EXERCISE DESCRIPTION:
Go to the line that contains "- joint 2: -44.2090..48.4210" and extract it along with every line after it, exactly, through the end of the data below.

INFORMATION SUPPLIED:
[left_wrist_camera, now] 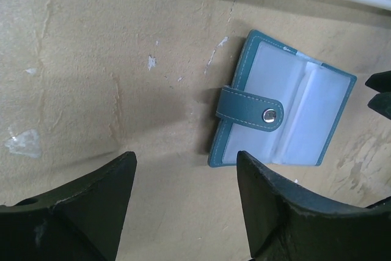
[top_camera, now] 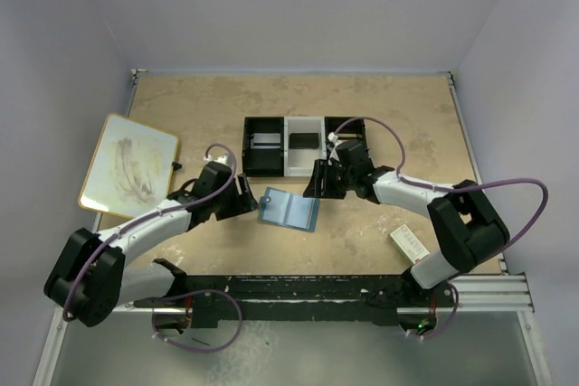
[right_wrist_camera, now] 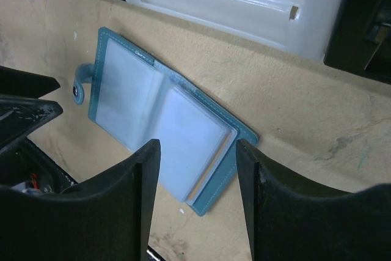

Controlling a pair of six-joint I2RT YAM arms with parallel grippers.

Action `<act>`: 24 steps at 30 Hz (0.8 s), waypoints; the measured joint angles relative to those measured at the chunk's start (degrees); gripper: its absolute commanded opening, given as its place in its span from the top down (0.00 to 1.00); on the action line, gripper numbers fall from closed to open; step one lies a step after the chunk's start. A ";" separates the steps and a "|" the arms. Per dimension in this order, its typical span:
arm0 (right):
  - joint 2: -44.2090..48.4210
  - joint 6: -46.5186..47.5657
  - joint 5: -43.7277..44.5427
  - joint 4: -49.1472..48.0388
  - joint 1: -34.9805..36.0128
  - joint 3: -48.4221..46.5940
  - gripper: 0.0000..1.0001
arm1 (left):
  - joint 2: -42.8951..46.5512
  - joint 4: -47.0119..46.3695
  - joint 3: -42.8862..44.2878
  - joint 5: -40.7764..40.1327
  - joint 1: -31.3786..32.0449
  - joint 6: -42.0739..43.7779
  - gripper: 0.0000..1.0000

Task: Take the credit cards out of the card holder
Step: Move the distractor to the center of the board.

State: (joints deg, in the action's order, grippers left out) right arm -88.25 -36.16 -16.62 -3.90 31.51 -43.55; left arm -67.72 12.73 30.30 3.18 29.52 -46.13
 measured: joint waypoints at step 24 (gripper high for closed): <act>1.44 -18.62 -2.10 -10.23 1.55 7.23 0.58 | -11.67 -2.86 4.79 2.89 4.26 4.81 0.54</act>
State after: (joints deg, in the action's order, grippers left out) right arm -86.80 -54.78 -18.72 -14.13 33.06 -36.32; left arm -79.40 9.87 35.09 6.07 33.78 -41.32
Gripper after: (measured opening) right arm 0.418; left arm 0.466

YOUR SOLUTION:
  - joint 2: -44.2090..48.4210
  - joint 6: -46.5186..47.5657
  - joint 5: -43.7277..44.5427
  - joint 4: -49.1472..48.0388
  - joint 1: -34.9805..36.0128
  - joint 3: -48.4221..46.5940
  - gripper: 0.0000..1.0001
arm1 (left):
  - joint 2: -42.8951..46.5512
  - joint 4: -47.0119..46.3695
  - joint 3: -42.8862..44.2878
  - joint 5: -40.7764..40.1327
  - joint 1: -31.3786..32.0449
  - joint 6: -42.0739..43.7779
  - gripper: 0.0000..1.0000

Task: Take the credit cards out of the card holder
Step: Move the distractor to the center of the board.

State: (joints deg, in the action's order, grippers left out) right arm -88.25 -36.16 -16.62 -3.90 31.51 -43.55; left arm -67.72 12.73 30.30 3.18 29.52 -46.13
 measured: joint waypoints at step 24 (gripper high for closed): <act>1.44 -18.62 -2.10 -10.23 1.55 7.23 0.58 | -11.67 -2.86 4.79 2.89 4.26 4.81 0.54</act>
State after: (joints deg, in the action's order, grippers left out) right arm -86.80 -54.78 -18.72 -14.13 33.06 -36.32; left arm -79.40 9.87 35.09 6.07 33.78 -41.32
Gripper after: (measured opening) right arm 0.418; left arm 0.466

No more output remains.